RNASEK interacts with EPS15 and is implicated in PEDV internalization via CME. (A) HEK 293T cells transfected with HA-EPS15 and Flag-RNASEK encoding plasmids were exposed to Co-IP assay. (B) The association of RNASEK with EPS15 was assessed through GST affinity–isolation assay. (C) After transfecting HA-E and Flag-EPS15 vectors into HEK 293T cells, the interaction of EPS15 with E was analyzed through Co-IP. (D) After indicating EPS15 and GST-E proteins in strain BL21 (DE3), they were subjected to GST pulldown assay. (E) After transfecting plasmids encoding EPS15 and RNASEK or E into HeLa cells, confocal immunofluorescence microscopy was used for the fluorescence signal observation.
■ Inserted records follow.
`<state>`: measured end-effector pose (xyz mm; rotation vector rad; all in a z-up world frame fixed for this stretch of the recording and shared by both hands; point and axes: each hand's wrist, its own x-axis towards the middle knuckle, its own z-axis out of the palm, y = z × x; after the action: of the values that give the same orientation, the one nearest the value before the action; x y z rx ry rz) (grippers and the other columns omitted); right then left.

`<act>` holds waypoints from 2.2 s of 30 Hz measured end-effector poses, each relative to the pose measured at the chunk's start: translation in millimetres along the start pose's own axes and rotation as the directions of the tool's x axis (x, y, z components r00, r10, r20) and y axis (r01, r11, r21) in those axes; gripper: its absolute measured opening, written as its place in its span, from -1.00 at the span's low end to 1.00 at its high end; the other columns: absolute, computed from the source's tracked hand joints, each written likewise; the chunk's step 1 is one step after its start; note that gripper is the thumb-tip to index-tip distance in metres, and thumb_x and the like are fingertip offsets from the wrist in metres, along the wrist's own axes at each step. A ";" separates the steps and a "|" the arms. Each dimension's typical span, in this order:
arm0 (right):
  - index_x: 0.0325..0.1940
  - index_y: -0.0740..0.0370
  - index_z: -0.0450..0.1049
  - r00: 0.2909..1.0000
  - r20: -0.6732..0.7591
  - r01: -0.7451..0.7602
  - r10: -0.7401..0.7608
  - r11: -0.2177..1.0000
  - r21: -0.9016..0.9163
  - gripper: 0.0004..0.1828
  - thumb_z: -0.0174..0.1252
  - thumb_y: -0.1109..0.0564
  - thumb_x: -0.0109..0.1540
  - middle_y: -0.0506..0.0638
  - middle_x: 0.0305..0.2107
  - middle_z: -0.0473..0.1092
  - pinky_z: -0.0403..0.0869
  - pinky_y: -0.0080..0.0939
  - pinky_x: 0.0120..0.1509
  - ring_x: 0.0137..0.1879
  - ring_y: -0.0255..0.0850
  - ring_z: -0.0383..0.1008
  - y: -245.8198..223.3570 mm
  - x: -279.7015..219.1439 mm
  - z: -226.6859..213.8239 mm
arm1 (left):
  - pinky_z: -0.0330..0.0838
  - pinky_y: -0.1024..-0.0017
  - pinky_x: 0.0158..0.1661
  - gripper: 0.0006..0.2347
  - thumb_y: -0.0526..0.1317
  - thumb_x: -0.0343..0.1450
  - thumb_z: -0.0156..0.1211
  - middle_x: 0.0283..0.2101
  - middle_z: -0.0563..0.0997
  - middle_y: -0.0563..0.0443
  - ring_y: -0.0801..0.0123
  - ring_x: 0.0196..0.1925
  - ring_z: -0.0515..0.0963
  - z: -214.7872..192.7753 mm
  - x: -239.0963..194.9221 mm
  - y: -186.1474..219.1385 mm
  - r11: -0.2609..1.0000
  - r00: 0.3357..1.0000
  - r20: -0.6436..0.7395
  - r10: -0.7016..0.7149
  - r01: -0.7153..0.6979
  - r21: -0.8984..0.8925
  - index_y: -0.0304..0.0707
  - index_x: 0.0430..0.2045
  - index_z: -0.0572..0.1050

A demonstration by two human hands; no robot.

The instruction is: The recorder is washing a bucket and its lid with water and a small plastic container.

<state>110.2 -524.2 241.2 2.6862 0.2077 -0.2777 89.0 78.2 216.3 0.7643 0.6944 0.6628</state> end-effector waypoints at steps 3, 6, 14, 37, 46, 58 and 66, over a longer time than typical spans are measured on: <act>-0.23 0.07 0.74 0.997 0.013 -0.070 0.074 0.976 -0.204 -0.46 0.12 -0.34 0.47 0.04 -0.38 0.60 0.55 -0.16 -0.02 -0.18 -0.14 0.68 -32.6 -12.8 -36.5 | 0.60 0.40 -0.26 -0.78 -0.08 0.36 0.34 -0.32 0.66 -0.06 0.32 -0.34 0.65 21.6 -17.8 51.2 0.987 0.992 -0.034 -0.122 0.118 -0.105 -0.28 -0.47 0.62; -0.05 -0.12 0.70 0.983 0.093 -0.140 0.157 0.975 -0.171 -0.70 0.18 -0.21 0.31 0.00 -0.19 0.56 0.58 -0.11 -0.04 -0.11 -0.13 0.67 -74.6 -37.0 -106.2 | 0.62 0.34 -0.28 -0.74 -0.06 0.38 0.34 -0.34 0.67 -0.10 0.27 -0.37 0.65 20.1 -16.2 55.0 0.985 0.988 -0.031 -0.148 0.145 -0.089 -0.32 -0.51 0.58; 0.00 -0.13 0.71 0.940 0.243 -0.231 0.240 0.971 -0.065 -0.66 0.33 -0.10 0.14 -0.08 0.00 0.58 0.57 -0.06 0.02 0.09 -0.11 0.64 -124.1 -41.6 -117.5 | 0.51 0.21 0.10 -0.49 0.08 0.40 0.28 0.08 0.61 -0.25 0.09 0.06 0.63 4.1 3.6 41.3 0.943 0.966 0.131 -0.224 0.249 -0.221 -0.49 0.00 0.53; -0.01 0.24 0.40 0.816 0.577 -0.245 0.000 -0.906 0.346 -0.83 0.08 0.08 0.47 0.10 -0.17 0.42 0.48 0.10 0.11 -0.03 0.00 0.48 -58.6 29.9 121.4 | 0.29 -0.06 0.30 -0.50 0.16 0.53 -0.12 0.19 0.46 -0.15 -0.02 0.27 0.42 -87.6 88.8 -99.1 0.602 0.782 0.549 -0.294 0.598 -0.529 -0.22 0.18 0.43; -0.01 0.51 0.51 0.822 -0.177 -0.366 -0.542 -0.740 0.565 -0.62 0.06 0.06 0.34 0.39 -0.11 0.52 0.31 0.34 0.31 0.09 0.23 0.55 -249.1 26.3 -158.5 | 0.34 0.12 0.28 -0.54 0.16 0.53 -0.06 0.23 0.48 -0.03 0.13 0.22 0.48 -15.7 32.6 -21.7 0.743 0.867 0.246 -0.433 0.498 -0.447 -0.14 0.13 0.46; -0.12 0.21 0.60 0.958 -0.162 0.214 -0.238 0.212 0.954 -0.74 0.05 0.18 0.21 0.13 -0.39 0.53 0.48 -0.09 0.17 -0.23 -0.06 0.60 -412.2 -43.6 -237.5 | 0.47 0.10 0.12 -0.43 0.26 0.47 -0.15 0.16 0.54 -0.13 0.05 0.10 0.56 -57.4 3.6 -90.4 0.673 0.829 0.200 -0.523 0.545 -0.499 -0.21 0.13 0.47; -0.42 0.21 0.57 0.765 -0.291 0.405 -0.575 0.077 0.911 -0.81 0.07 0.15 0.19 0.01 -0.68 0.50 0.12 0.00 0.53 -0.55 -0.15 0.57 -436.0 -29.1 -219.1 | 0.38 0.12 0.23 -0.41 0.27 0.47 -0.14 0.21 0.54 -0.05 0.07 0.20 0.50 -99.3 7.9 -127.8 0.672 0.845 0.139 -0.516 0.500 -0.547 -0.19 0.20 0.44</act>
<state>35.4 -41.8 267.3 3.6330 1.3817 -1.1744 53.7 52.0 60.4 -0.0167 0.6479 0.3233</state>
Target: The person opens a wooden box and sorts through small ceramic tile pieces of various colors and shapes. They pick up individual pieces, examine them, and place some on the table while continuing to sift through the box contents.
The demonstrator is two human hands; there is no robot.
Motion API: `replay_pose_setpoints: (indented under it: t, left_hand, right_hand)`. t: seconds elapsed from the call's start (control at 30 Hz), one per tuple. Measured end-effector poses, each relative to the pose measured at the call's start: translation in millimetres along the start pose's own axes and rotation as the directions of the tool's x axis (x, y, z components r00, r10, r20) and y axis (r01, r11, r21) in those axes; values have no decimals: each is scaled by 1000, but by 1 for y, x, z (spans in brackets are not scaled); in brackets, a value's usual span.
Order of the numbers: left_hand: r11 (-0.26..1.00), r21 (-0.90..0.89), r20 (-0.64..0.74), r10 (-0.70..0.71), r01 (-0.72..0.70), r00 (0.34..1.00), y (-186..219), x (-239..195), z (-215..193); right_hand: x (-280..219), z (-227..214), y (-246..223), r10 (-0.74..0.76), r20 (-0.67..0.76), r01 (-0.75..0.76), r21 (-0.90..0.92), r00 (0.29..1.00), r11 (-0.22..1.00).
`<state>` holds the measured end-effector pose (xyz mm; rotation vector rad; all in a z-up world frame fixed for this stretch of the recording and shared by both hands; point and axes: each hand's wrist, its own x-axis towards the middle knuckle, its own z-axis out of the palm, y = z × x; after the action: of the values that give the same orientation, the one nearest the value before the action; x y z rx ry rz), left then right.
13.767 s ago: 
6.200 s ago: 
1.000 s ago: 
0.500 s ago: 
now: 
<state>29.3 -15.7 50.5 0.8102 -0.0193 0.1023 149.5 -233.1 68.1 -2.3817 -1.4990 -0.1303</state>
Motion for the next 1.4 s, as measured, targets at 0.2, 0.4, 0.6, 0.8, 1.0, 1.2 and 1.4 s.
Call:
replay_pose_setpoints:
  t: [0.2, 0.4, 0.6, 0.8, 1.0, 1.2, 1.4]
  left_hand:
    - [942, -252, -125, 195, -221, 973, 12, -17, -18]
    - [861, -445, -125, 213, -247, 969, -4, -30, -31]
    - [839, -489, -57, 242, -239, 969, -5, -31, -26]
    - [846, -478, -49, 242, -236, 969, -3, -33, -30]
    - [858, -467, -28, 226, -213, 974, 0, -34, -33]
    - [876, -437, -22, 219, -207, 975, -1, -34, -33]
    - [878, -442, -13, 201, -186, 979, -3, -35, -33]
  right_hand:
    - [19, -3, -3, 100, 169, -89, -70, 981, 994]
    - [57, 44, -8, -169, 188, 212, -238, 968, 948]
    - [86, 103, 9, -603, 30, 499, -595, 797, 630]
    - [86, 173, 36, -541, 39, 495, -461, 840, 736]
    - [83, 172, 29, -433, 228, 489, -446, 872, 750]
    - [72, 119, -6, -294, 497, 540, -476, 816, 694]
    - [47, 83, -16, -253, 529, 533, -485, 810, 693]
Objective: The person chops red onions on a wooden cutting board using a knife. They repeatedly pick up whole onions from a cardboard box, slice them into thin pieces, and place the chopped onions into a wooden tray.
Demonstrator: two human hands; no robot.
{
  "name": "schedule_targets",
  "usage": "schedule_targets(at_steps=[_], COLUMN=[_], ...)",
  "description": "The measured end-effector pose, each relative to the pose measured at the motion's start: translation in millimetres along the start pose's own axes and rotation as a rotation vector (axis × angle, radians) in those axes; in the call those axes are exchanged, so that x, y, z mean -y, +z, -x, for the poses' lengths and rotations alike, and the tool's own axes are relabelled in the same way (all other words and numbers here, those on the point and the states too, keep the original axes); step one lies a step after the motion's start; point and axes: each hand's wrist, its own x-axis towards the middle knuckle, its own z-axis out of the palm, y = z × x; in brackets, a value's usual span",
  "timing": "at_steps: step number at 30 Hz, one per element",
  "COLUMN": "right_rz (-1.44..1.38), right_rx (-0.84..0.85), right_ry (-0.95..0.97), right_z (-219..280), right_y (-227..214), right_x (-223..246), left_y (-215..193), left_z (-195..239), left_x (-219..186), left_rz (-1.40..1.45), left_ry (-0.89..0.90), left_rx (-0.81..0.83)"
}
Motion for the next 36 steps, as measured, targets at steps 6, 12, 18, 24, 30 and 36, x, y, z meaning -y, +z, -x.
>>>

Scale bars: 100 µm. (F) Lysates of HEK 293T cells overexpressing RNASEK, EPS15, and E were immunoprecipitated with anti-Flag antibodies.

Fig 8

Schematic depiction of RNASEK in boosting PEDV endocytosis as a host factor. RNASEK interacted with PEDV S2, M, and E proteins. Subsequently, the signal was transmitted to clathrin and EPS15 to form the virions-RNASEK-EPS15 axis. This process promoted the EPS15-clathrin complex formation and aggregation, causing the endocytosis of PEDV virions in the infection process.